Edward Aspinall. 2005. Opposing Suharto: Compromise, Resistance, and Regime Change in Indonesia. Stanford, California: Stanford University Press.


----------

Dalam buku ini, Aspinall menjelaskan tentang kelompok-kelompok penentang Soeharto yang diramu dengan menunjukkan bagaimana kelompok ini melakukan perlawan, dan bagaiman elit-elit melakukang kompromi politik dan selanjutnya menunjukkan bagaimana rezim berubah di Indonesia.

Penjelasan Aspinall bahwa tahun 1970-an akhir adalah munculnya friksi di dalam Orde Baru yang dimulai dengan kritik yang dilakukan oleh kelompok Barisan Sakit Hati yang merupakan kumpulan orang-orang yang mendukung Orde Baru di awal berdirinya. Ini didasari oleh kekecewaan terhadap rezim Soeharto, dimana korupsi merajala dimana-mana terutama Soeharto sendiri dan kroninya. Serta dendam dari kelompok sakit hati ini lantaran tersingkir dari kedudukan dalam Pemerintahan dan Militer, setelah bentrok dengan kepentingan Soeharto dan kroninya. Serta penyalahgunaan kekuasaan dan konsolidasi kekuasaan Soeharto yang menghegemoni serta mempersempit representasi kelompok-kelompok yang ada.

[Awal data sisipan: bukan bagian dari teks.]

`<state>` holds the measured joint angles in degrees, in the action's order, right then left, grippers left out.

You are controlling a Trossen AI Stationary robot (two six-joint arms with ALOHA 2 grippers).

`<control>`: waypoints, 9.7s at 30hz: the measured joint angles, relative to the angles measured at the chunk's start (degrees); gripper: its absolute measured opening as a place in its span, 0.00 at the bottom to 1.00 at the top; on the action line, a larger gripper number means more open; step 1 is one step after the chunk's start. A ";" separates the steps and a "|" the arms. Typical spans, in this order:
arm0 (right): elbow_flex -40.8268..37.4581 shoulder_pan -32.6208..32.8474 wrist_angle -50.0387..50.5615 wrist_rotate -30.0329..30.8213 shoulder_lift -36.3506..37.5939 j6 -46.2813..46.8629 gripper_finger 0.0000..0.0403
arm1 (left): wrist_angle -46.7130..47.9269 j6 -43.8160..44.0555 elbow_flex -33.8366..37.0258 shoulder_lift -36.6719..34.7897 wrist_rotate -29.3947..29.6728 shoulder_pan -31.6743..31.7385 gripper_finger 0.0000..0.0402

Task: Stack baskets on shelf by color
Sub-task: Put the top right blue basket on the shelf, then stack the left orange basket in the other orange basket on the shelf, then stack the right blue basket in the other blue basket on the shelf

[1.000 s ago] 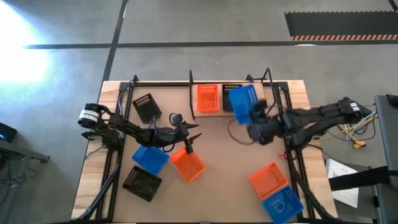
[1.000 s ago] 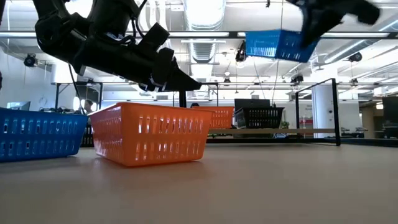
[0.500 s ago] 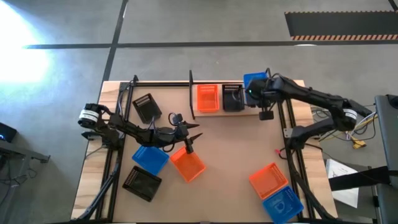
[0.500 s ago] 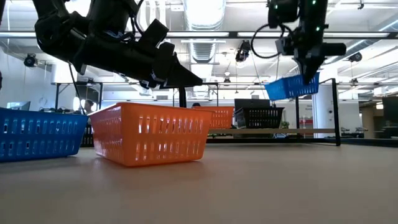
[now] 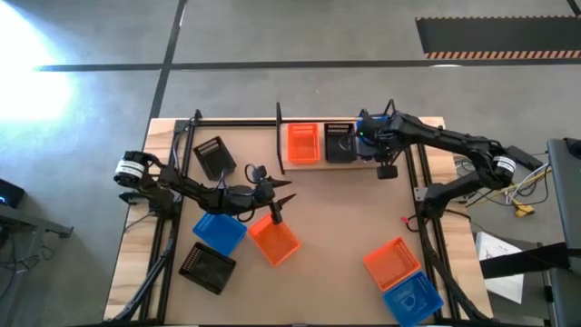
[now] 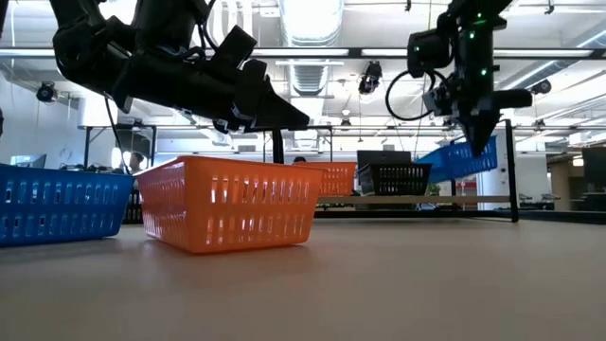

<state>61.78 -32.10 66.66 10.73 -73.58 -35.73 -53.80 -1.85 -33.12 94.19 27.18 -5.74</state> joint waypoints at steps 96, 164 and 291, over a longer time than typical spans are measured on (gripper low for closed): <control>-12.27 78.53 -113.61 37.33 -37.79 46.65 0.08 | 109.89 93.25 -33.54 -0.48 10.99 -40.60 0.45; 1.62 93.97 -55.45 58.74 -30.22 76.30 0.08 | 80.37 46.45 -42.03 17.51 1.71 -23.23 0.44; 5.22 99.12 -55.80 37.91 -28.92 83.40 0.08 | 71.17 8.94 -44.65 11.62 8.96 -17.64 0.25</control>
<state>67.00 67.02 10.85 48.65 -102.50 47.68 17.37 7.09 -77.77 105.81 36.14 -23.38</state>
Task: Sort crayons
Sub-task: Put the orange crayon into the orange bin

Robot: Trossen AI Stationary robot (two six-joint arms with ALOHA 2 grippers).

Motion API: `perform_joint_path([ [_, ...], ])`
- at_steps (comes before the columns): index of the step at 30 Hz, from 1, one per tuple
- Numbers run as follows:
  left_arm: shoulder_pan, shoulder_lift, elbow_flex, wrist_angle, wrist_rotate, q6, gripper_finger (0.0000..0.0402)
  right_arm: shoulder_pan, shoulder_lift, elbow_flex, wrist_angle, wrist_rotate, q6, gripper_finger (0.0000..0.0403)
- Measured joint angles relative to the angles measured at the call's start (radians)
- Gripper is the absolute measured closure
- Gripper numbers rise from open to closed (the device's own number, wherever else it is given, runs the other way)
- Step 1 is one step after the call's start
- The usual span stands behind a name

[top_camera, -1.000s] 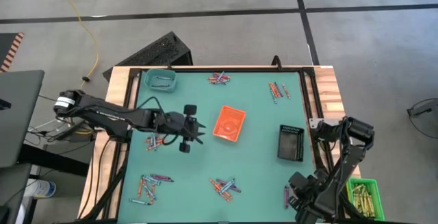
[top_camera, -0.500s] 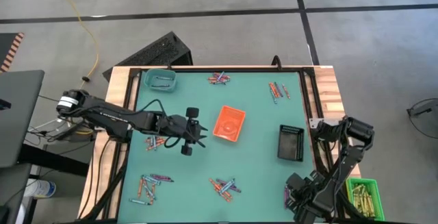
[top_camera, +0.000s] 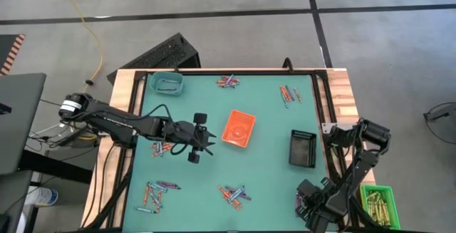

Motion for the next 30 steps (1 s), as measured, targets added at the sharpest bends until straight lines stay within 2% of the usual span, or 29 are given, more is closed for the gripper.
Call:
perform_joint_path([
  [5,0.000,0.000,0.000,0.008,0.000,0.000,0.0302,0.000,0.000,-0.001,0.004,0.000,0.000,0.0386],
  [7,0.000,0.000,0.000,0.016,0.000,0.001,0.0302,0.000,-0.003,-0.002,0.007,0.000,0.000,0.0396],
  [18,0.000,0.000,0.000,0.018,0.000,0.001,0.0302,-0.014,-0.048,-0.008,-0.012,0.027,0.007,0.0400],
  [30,0.000,0.000,0.000,0.015,0.009,0.005,0.0302,-0.060,-0.134,-0.007,-0.096,0.112,-0.054,0.0402],
])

Pada kurung waktu 1970-an akhir, gaya oposisi masih bersifat gerakan moral dan mengajukan petisi terhadap pemerintah. Selanjutnya kelompok ini lebih dikenal dalam istilah Petisi 50 yang didirikan pada tanggal 5 Mei 1980 dimana tokoh-tokohnya adalah Nasution, Hoegeng Santoso dan Ali Sadikin. Para penandatangan petisi ini menyatakan bahwa Presiden telah menganggap dirinya sebagai pengejawantahan Pancasila dan Soeharto menganggap setiap kritik terhadap dirinya sebagai kritik terhadap ideologi negara Pancasila. Pada waktu ini lebih pada penggunaan Pancasila sebagai alat untuk mengancam musuh-musuh politiknya dan dijadikan sebagai alat untuk membungkam gerakan oposisi dengan cap anti-Pancasila.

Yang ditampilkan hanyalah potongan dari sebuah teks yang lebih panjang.